States plan to accuse Google of illegal monopoly in online advertising

A group of state attorneys plans to accuse Google of illegally abusing its monopoly on the technology that delivers ads online, the Texas Attorney General said Wednesday, adding to the company’s legal troubles with a case that is the crux of the matter. affects its activities.

The lawsuit is expected to be the first of regulators in the United States to focus on the tools that connect buyers of ad space with publishers who sell it. Ads generate the vast majority of the company’s profits. In October, the Justice Department and 11 states said Google had an illegal monopoly on online search engines and the ads that appear in users’ results.

“If the free market was a baseball game, Google positioned itself as the pitcher, the batter and the umpire,” said Ken Paxton, Texas attorney general, in a video on Twitter announcing the plans.

The complaint will add to the fierce two-pronged backlash against one of the country’s largest technology companies. Regulators in the United States and Europe have focused on the outsized role Amazon, Apple, Facebook and Google play in the modern economy, shaping everything from how we shop to what information and what entertainment we see.

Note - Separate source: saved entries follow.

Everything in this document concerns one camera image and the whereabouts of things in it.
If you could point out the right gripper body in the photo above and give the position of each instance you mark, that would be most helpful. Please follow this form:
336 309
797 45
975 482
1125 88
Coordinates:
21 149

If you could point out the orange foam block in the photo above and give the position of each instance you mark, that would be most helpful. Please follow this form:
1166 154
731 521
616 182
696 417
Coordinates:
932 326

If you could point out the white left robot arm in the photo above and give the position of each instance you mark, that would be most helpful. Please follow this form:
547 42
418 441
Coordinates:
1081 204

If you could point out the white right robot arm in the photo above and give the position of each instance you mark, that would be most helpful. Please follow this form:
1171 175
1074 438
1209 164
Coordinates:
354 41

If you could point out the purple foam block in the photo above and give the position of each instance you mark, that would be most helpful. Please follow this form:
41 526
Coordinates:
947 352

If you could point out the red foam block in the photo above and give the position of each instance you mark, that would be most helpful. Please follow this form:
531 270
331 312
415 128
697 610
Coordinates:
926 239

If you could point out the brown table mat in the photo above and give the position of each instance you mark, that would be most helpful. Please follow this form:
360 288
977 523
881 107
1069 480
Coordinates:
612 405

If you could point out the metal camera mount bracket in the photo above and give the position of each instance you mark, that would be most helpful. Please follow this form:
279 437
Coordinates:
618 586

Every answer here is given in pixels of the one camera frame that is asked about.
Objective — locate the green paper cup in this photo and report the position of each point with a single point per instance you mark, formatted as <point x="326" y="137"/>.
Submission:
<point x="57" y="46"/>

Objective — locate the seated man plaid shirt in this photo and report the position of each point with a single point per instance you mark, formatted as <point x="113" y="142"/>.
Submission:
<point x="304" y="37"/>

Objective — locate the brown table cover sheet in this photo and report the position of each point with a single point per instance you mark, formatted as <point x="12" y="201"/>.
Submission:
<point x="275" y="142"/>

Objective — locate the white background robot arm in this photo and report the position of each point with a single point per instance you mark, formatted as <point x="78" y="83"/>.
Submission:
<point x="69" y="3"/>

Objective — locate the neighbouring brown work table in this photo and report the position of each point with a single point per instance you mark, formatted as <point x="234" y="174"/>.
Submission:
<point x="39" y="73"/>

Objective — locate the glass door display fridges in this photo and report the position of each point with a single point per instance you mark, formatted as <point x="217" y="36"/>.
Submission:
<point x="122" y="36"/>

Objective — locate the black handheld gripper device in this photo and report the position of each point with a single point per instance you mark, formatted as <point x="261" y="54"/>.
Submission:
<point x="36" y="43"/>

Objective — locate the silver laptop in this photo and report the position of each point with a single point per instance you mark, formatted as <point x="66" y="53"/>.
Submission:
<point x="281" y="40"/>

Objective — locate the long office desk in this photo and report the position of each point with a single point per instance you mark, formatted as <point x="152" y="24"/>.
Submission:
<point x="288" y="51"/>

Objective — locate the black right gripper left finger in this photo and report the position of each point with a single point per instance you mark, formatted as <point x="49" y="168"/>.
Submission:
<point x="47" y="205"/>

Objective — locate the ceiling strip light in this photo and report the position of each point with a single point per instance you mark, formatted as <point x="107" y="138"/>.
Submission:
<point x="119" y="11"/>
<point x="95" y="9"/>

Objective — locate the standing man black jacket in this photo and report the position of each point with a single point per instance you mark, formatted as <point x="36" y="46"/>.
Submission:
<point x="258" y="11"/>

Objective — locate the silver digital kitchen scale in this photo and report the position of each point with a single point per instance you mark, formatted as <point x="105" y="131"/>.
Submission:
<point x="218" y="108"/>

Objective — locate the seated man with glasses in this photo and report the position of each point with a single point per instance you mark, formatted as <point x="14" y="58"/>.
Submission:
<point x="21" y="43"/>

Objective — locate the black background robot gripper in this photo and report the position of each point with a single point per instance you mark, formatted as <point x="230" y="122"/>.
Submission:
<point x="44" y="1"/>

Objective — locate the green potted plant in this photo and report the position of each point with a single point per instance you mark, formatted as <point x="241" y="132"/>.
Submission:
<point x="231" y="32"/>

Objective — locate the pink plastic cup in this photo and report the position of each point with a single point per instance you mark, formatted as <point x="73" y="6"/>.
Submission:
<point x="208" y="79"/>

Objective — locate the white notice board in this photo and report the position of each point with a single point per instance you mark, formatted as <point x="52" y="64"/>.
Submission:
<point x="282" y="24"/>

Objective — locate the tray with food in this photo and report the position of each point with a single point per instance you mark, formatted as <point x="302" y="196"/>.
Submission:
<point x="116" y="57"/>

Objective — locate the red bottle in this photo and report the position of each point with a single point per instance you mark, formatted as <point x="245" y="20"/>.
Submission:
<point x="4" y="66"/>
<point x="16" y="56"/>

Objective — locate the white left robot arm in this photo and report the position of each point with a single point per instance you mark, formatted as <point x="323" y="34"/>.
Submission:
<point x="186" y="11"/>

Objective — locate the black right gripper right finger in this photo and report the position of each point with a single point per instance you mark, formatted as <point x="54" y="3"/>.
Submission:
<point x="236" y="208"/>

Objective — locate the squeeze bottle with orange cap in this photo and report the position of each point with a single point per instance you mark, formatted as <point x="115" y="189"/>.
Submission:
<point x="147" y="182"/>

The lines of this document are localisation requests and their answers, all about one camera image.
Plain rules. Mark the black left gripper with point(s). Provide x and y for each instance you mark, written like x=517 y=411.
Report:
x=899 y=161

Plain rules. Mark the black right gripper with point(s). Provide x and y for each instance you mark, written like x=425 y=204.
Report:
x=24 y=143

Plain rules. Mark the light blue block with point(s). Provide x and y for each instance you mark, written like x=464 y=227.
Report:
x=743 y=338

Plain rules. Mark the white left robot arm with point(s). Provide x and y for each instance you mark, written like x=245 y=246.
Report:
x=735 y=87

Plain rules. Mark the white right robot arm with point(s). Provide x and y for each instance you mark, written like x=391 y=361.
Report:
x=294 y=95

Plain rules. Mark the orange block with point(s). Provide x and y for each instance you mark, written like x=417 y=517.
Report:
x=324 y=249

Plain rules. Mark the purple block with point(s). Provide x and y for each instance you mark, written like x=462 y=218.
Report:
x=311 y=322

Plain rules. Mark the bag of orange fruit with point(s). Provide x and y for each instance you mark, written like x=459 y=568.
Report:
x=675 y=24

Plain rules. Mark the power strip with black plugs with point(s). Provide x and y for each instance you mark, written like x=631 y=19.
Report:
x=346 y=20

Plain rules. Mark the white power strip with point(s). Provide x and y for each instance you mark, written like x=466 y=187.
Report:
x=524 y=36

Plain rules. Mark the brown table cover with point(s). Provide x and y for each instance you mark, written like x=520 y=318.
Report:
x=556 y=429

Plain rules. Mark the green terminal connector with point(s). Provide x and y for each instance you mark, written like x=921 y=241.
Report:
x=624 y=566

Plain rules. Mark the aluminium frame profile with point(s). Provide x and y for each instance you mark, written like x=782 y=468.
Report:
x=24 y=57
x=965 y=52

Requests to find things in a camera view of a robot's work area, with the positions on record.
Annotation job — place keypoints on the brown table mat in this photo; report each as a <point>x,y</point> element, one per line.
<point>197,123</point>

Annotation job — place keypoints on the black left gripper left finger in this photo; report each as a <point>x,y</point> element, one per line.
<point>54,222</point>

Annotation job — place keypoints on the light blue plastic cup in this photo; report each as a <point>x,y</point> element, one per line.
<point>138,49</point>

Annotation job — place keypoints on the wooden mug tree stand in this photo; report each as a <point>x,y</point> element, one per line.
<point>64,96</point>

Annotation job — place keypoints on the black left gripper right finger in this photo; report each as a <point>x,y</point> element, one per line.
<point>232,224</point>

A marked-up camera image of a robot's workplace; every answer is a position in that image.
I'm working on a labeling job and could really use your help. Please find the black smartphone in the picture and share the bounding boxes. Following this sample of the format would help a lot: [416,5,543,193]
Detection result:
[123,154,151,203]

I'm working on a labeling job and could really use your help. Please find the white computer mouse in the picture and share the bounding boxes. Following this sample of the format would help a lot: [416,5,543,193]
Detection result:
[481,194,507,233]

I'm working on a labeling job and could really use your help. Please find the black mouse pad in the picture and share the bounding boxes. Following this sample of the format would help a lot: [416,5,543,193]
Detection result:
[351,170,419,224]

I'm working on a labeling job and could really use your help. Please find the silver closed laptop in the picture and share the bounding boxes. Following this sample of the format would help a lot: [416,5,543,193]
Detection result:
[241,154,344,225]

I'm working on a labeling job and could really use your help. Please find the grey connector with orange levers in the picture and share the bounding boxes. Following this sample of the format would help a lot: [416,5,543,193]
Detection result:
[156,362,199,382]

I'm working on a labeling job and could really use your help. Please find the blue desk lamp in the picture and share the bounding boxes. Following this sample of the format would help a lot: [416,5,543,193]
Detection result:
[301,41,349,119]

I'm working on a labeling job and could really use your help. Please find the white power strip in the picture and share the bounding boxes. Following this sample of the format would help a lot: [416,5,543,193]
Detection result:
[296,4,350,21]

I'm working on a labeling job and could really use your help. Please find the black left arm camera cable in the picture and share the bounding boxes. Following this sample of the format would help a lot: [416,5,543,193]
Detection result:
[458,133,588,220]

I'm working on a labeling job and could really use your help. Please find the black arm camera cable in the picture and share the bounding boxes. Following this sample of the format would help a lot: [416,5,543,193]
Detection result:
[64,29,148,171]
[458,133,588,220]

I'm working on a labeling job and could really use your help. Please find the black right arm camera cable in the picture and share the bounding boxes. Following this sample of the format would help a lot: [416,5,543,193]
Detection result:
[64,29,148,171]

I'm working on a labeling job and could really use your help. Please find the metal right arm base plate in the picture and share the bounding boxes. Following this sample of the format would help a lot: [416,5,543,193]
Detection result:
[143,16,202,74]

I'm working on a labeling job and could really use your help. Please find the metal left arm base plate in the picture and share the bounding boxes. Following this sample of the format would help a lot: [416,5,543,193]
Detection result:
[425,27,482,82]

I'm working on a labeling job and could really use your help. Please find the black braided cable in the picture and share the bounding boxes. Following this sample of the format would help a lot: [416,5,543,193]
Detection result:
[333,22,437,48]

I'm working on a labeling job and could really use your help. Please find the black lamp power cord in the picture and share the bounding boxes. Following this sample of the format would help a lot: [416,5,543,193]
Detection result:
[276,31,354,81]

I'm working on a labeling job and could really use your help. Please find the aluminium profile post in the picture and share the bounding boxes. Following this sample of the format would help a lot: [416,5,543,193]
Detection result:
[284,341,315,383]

Last week, the Federal Trade Commission and more than 40 states accused Facebook of illegally crushing competition by acquiring younger rivals, arguing that the company should be broken up. An additional suit brought against Google by a separate set of states is expected soon. Apple and Amazon are also both under federal antitrust investigations.

The lawsuit announced Wednesday concerns a system that is largely invisible to consumers that connects buyers of advertising space with sellers via the internet. When an internet user clicks on a web page, the technology of Google and other companies allows the owner of that website to sell an ad on that page in real time.

A spokeswoman for Google did not immediately comment.

This is a story in development. Check back regularly for updates.